DATA SECTION:
========================================================================

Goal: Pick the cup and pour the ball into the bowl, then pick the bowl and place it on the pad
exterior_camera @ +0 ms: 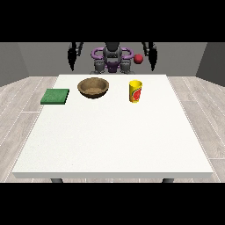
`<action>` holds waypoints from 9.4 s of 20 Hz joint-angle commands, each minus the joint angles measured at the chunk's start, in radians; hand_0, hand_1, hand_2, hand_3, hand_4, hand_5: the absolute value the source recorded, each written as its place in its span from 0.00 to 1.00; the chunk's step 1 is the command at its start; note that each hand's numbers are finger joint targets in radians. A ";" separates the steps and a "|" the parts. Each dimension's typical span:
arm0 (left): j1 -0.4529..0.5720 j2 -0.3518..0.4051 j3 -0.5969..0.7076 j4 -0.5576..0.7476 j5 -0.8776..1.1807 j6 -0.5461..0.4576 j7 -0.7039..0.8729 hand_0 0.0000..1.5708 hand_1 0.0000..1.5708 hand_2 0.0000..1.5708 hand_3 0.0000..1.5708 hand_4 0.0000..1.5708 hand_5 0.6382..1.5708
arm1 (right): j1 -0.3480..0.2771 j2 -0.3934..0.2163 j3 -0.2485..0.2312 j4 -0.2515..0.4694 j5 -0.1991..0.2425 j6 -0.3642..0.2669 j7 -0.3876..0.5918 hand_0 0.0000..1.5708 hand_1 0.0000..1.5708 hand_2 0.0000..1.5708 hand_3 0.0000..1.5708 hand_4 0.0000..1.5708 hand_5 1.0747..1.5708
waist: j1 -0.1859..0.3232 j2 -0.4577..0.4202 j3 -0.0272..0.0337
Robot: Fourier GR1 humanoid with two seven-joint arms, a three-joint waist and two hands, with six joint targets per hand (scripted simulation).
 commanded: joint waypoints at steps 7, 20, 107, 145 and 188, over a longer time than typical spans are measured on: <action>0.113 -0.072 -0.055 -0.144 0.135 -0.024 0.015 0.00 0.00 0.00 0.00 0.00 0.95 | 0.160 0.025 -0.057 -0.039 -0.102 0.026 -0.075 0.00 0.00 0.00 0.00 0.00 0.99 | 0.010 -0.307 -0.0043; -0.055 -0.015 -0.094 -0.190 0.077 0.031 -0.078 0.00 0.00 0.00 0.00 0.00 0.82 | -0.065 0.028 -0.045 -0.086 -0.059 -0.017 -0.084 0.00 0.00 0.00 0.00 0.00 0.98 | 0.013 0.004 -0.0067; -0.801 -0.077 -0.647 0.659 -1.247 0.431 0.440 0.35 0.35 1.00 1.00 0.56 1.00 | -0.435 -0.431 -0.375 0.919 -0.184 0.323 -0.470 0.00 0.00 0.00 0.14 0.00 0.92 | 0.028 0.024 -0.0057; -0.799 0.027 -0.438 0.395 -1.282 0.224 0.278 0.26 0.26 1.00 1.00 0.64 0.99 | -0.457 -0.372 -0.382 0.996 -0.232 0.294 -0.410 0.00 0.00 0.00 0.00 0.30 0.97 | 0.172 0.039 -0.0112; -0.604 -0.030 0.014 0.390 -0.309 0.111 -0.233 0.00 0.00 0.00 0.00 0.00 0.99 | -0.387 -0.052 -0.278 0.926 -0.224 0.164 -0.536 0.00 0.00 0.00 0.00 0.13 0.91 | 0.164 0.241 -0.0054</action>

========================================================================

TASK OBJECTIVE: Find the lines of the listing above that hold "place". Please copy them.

EXERCISE SOLUTION:
Goal: Pick the cup and pour the ball into the bowl, then pick the bowl and place it on the pad
`<action>` holds waypoints from 9.4 s of 20 Hz joint-angle commands, each minus the joint angles measured at the chunk's start, in radians; hand_0, hand_1, hand_2, hand_3, hand_4, hand_5: the absolute value the source recorded, each written as its place in its span from 0.00 to 1.00; the chunk's step 1 is the command at its start; note that each hand's numbers are finger joint targets in radians. A ";" separates the steps and a "|" the parts. Each dimension's typical span:

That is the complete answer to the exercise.